Everyone knows examples of processes and systems that function poorly or are insufficiently integrate with each other. These poorly functioning processes and systems make it difficult for people to deliver high-quality end products. The problem is that people are visible and systems are not. So, when things go wrong, often people get the blame. Yet, it is a fact that a well-performing employee always loses to a badly functioning system. In reality, there are many exceptionally conscientious employees solving organizational problems without anyone paying much attention to them.

Any well-functioning managers always loses to a badly functioning system

Routines vs leadership

If employees cause only 15% of the problems, then the manager is really responsible for the other 85%. After all, the manager is responsible for the internal complexity of the organization that obstructs its functioning. Managers often think that the organization’s increased size causes the increase in problems. But it is complexity that is the cause. The unfortunate thing is that managers like complexity. They love intellectual challenges and dislike routine tasks. Regularly, this personal preference wins out over the preference of those who actually execute the tasks and who want to organize work in the simplest way possible.

Managers’ biggest wish

When managers are asked: ‘If you could improve just one thing in your organization, what would it be?’ The most common answer is: ‘Communication, communication, communication.’ That is, communication between internal customers, between departments or with end users. In addition to the personal time managers invest in their employees they also invest significantly in communication training and personal effectiveness training. When people really are the cause of problems this is a good investment. But be aware that this is only in 15% of the cases, which makes significant investments in personal training sessions and attention to personnel issues often unjustified.

people, employees, personelOf course, when managers pay attention to their people it includes systems and processes as well. Each problem eventually finds its way to an employee who makes mistakes, complains or is bothered by something. A system is not capable of reporting problems to the manager. That is why it makes sense to always first explore which improvements are possible within the systems, processes or procedures. If things cannot entirely be solved at the ‘technical’ level, only then is it time to find out what still needs to be done at the ‘people’ level.

Based on the above, every manager will have to determine to what extent their focus needs to shift. If the focus does indeed need to shift in the direction of ‘systems and processes,’ then things won’t become easier for the manager. Consequently he/she can’t blame the employees any more

Looking for driving forces

Shifting the focus to systems and processes can also go too far. People still remain the organization’s capital and remain worthy of the manager’s attention because 15% of problems are really attributable to people.
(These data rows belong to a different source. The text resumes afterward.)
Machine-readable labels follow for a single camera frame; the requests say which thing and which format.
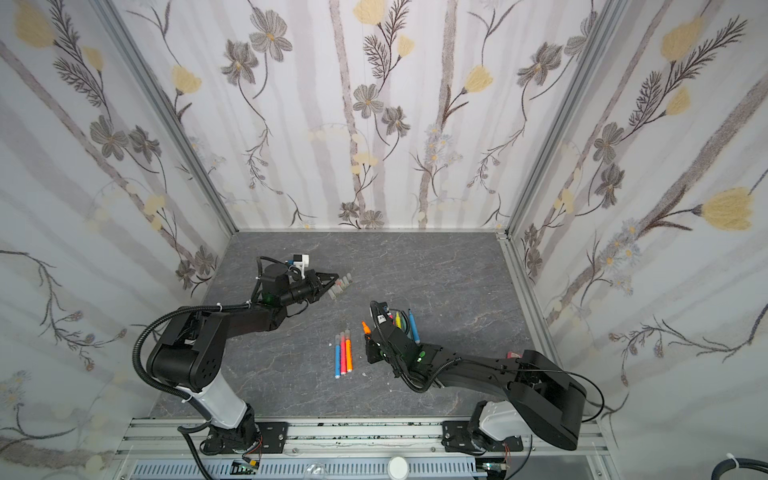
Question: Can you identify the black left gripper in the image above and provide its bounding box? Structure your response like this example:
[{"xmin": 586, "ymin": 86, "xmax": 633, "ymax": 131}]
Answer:
[{"xmin": 277, "ymin": 271, "xmax": 338, "ymax": 308}]

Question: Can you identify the thick blue marker pen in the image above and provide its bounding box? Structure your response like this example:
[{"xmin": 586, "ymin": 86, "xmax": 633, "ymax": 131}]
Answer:
[{"xmin": 407, "ymin": 309, "xmax": 421, "ymax": 344}]

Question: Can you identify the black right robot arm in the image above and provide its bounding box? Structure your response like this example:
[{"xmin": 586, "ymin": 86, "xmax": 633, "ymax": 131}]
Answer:
[{"xmin": 365, "ymin": 301, "xmax": 587, "ymax": 451}]

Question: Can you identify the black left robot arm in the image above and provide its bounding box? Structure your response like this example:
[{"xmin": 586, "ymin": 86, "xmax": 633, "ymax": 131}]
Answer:
[{"xmin": 132, "ymin": 255, "xmax": 340, "ymax": 435}]

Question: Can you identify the pink marker pen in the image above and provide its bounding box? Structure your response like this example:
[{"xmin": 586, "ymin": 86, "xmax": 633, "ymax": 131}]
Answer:
[{"xmin": 339, "ymin": 332, "xmax": 348, "ymax": 376}]

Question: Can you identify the thin blue marker pen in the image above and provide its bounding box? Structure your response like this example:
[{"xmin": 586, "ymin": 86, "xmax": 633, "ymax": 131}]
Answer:
[{"xmin": 334, "ymin": 340, "xmax": 342, "ymax": 379}]

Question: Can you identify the white round knob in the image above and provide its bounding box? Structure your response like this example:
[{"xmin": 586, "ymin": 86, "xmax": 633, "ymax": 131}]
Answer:
[{"xmin": 387, "ymin": 456, "xmax": 410, "ymax": 480}]

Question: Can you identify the right small circuit board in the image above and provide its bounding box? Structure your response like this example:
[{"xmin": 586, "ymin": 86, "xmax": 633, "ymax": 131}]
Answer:
[{"xmin": 476, "ymin": 460, "xmax": 510, "ymax": 480}]

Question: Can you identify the small green circuit board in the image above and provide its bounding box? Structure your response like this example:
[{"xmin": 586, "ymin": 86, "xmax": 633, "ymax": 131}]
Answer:
[{"xmin": 230, "ymin": 459, "xmax": 260, "ymax": 476}]

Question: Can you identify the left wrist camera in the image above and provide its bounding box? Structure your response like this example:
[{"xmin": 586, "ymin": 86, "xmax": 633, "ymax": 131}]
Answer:
[{"xmin": 286, "ymin": 254, "xmax": 310, "ymax": 281}]

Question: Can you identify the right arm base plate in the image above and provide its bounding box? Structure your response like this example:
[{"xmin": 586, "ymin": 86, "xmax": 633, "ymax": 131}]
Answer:
[{"xmin": 441, "ymin": 400, "xmax": 523, "ymax": 457}]

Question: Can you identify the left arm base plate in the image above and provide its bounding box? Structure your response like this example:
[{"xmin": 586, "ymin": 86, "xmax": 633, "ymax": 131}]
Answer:
[{"xmin": 200, "ymin": 420, "xmax": 289, "ymax": 456}]

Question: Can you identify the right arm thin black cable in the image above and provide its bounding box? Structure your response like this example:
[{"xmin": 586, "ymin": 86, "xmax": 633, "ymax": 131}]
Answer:
[{"xmin": 521, "ymin": 365, "xmax": 606, "ymax": 424}]

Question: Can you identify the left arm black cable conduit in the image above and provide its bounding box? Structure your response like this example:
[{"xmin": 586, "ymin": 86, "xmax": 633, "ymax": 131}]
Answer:
[{"xmin": 131, "ymin": 302, "xmax": 253, "ymax": 403}]

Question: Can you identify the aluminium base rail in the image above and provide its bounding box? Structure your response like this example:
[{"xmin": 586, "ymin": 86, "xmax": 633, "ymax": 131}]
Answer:
[{"xmin": 106, "ymin": 417, "xmax": 621, "ymax": 479}]

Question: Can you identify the white vented cable duct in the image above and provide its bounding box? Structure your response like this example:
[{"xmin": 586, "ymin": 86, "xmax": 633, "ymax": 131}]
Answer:
[{"xmin": 128, "ymin": 457, "xmax": 487, "ymax": 480}]

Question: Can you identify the aluminium right corner post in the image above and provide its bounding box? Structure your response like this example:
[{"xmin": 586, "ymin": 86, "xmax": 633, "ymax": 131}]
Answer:
[{"xmin": 505, "ymin": 0, "xmax": 630, "ymax": 236}]

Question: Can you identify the black cable bottom right corner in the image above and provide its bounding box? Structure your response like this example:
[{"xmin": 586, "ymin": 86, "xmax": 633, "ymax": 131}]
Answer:
[{"xmin": 710, "ymin": 455, "xmax": 768, "ymax": 480}]
Working to improve processes only makes sense when the work is done in close collaboration with the people who execute the tasks because they have the information, which is invisible to management but essential to implementing improvements. Look together with the employees for the driving forces and those actions, which lead to structural improvements. Management can indicate the priorities of topics, the relevant weight of each topic and which goals are to be accomplished with the organization.

First look for technical solutions, before you decide to change the behaviour of employees

Employees can indicate what they consider to be realistic possibilities and which obstacles they are experiencing. Employees and managers clearly have different perspectives. That’s why managerial decisions are, often misunderstood by employees.

With all the information on the table, employees tend to better understand the managerial proposals and decisions, which in turn are better adjusted to practical implementation and therefore easier to implement.

This is how managers accomplish real structural improvements, while simultaneously giving employees a real sense that they are considered an important part of the organization. This is always time well spent.